On Sat, Feb 10, 2024 at 4:25 AM Gabriel Stechschulte < ***@***.***> wrote: In this example, the error is because bayeux is appending _0 to party_id_dim of the posterior dims. This results in Bambi discarding <https://github.com/GStechschulte/bambi/blob/9f1d9d179071abbb4cc6255242132829aae80faf/bambi/backend/pymc.py#L261C4-L261C86> all posterior dims because the dims in the PyMC model are inconsistent with the dims of the InferenceData returned by bayeux. For example: print(bayeux_idata.posterior.dims, pymc_idata.posterior.dims) (FrozenMappingWarningOnValuesAccess({'chain': 8, 'draw': 500, 'party_id_dim_0': 2, 'party_id:age_dim_0': 3}), FrozenMappingWarningOnValuesAccess({'chain': 4, 'draw': 1000, 'party_id_dim': 2, 'party_id:age_dim': 3})) Update: I have added logic in the cleaning of idata to: (1) identify bayeux idata and to remove the trailing numeric suffix from the _dims, and (2) to rename the posterior dims to be consistent with the PyMC model coords. — Reply to this email directly, view it on GitHub <#775 (comment)>, or unsubscribe <https://github.com/notifications/unsubscribe-auth/AH3QQV3RMDQKAJ34J6FVNWLYS44HDAVCNFSM6AAAAABCY5BXBGVHI2DSMVQWIX3LMV43OSLTON2WKQ3PNVWWK3TUHMYTSMZWHE2TCMJUHA> . You are receiving this because you are subscribed to this thread.Message ID: ***@***.***>

ColCarroll · 2024-02-11T02:55:17Z

I think you could -- @GStechschulte has a good outline here. If @tomicapretto thinks this is a reasonable idea in principle, I'd be happy to either collaborate on this to (programatically) get the bayeux inference methods in, or send a follow-up that generalizes it a bit, and allows optimization and VI.

tomicapretto · 2024-02-18T18:12:55Z

I think this is really cool, thanks @GStechschulte and thanks @ColCarroll for bayeux.
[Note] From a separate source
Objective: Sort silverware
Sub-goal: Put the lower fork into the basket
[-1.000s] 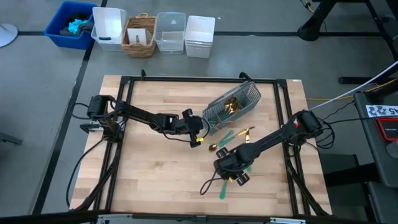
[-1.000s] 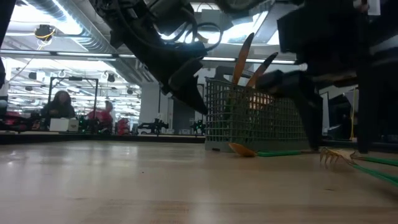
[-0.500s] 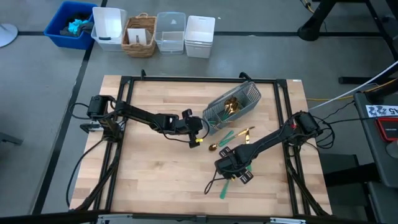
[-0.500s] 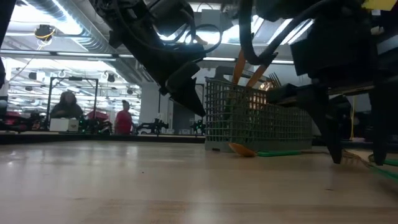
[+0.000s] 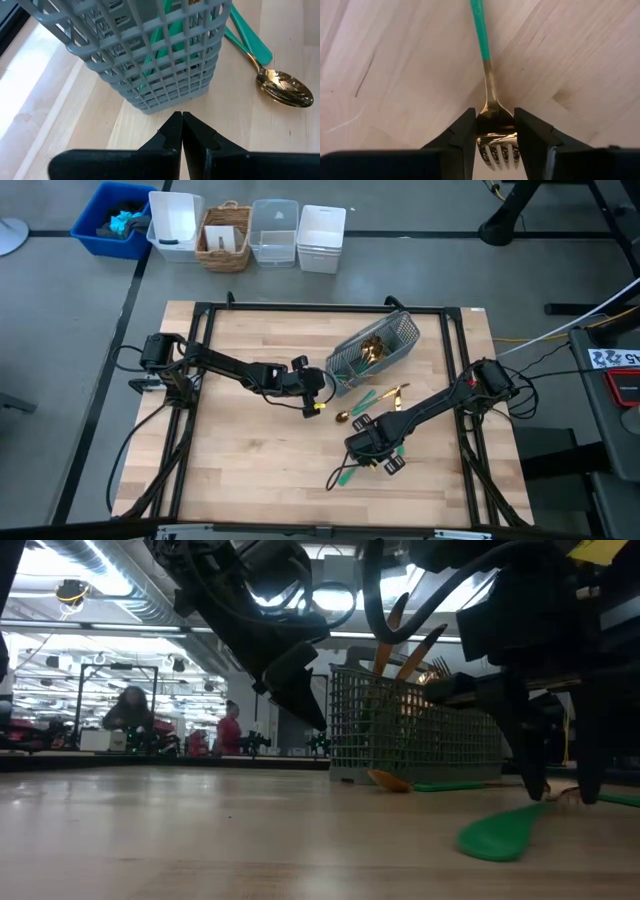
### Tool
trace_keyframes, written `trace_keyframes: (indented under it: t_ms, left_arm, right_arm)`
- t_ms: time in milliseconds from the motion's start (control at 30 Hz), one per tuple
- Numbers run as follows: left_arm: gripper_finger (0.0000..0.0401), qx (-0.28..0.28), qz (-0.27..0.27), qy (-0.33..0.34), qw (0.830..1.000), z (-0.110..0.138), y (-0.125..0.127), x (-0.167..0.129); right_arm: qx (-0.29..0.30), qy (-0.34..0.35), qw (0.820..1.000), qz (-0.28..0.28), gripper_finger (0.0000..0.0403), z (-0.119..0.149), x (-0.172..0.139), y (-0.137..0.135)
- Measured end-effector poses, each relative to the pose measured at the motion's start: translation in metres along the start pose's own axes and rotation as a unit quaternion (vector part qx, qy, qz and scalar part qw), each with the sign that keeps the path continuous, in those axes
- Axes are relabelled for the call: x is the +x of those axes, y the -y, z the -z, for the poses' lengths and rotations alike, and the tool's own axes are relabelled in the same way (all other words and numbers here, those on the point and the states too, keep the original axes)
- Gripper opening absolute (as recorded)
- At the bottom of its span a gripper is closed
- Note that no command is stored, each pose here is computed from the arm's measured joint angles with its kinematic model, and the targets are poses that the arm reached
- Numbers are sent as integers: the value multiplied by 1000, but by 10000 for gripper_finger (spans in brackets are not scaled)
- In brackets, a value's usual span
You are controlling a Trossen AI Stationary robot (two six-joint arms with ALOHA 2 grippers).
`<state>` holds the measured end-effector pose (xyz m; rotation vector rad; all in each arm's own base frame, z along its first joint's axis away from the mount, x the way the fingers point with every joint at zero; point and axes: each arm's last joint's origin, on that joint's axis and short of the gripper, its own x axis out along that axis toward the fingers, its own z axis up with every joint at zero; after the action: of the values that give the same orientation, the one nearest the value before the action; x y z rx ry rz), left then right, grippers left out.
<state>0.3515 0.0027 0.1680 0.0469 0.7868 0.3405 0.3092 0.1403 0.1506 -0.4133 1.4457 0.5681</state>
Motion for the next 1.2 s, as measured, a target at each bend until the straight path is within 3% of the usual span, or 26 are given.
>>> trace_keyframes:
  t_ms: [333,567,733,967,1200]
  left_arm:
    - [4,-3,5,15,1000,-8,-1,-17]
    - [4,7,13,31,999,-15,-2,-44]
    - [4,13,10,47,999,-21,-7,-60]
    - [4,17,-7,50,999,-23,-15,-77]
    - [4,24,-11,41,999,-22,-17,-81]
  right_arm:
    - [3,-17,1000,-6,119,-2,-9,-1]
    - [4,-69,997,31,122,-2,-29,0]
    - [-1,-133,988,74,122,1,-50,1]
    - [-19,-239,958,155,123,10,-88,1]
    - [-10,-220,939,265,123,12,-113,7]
I'm not sure I am aware of all the details, but what is the reason why bayeux is appending _dim_0 to dimension names? As far as I remember that was an xarray thing. Or is it that bayeux is not receiving dimension names from the PyMC model and thus it appends _dim_0?

Another thing, I see we're replacing blackjax, jax, jaxlib, and numpyro with bayeux. However, as far as I know bayeux does not install these dependencies, so doing pip install bambi[jax] won't give users access to JAX based samplers, right? (I'm not very familiar with bayeux so I may be wrong).

ColCarroll · 2024-02-18T21:50:48Z

bayeux will pull those in, but i agree it is better to be explicit and require dependencies (in case bayeux makes weird decisions).

I'll double check on the naming conventions!

ColCarroll · 2024-02-19T15:35:16Z

Oh right, yes: bayeux has no concept of the dimensions from pymc. That would have to be implemented as a post-processing step to rename the arviz dimensions.

tomicapretto · 2024-02-19T16:51:50Z

Oh right, yes: bayeux has no concept of the dimensions from pymc. That would have to be implemented as a post-processing step to rename the arviz dimensions.

Thanks for the answer, it makes much more sense now!

GStechschulte · 2024-02-19T17:07:39Z

@ColCarroll thanks for the information.

@tomicapretto I can apply this post processing step on Bambi's side.

tomicapretto · 2024-02-19T17:47:31Z

@ColCarroll thanks for the information.

@tomicapretto I can apply this post processing step on Bambi's side.

Sounds great, just let me know if you need help or a second opinion :)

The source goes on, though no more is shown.